Having left Ike while he was asleep in 1976 after a particularly vicious attack over refusing a candy bar, Turner noted this as a pinnacle moment in her journey towards rediscovery after their divorce in 1978. Ike left her with nothing but her name.

“I said I would just take my name,” she said.

“Ike fought a little bit because he knew what I would do with it, and it was through court that I got it. Tina.”

Originally born Anna Mae Bullock, 81-year-old Turner also admits that as she feels comfortable stepping away from public life and generations of fans who’ve adored her work, the documentary will act as a final re-telling of her larger-than-life story.

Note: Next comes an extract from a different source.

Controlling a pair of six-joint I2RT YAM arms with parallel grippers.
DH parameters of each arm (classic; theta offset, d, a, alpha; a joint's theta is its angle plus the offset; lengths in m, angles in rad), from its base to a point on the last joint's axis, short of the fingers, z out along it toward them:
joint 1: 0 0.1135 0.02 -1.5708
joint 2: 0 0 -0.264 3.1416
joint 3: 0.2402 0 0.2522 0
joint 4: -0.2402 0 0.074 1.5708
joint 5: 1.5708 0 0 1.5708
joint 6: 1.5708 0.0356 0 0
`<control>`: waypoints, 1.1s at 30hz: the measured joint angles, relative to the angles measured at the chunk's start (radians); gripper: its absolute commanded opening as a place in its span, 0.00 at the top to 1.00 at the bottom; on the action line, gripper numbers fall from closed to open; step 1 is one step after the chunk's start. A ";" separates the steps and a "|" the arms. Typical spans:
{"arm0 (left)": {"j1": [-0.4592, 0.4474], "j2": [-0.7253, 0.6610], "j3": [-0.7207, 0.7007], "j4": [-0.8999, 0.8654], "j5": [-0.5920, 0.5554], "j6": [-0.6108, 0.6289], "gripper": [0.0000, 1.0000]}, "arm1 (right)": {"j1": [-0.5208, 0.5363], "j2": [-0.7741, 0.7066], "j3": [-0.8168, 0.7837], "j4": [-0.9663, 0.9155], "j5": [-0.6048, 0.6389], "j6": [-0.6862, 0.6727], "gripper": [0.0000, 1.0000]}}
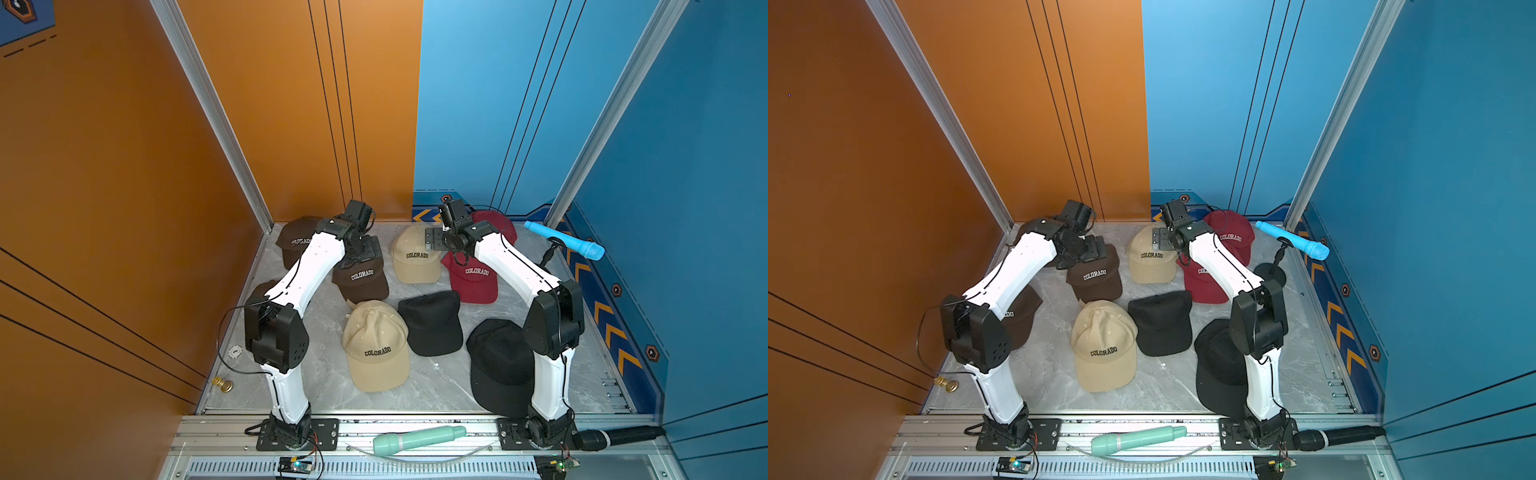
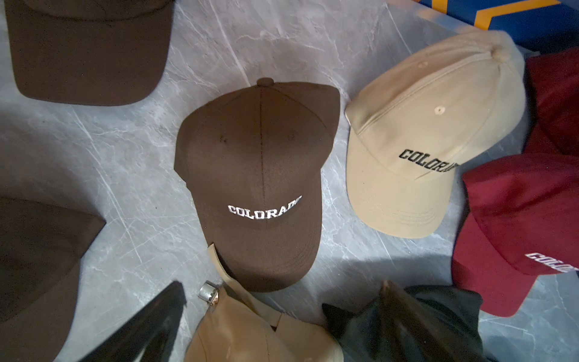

While we can’t spoil everything, some of Turner’s most outrageous life achievements that make an appearance include turning down the role of Shag Avery in the critically acclaimed 1985 film, The Colour Purple, which Tina says was “too close to my personal life.”

“I had just left such a life. It was too soon to be reminded of,” Turner later told Larry King.

“Acting for me—I need something else. I don’t need to do what I’ve just stepped out of.”

Let alone becoming a global powerhouse following the release of her Private Dancer LP at 45-years-old, following a more-than-successful career as a pioneer of rock ‘n’ roll and R&B in the 60s and 70s.

Oh, and let’s not forget about the red lipstick and iconoclast 80s hair.

“When you think of Tina Turner, you think of strength, resilience,” co-director of the film, T. J. Martin said.

Tina’s release comes at a key-time for Turner, named a 2021 nominee for the Rock & Roll Hall of Fame. While Turner was previously inducted with Ike Turner in 1991 for their groundbreaking soul and R&B music, the iconoclast singer is now up for a second Rock Hall induction for her solo work.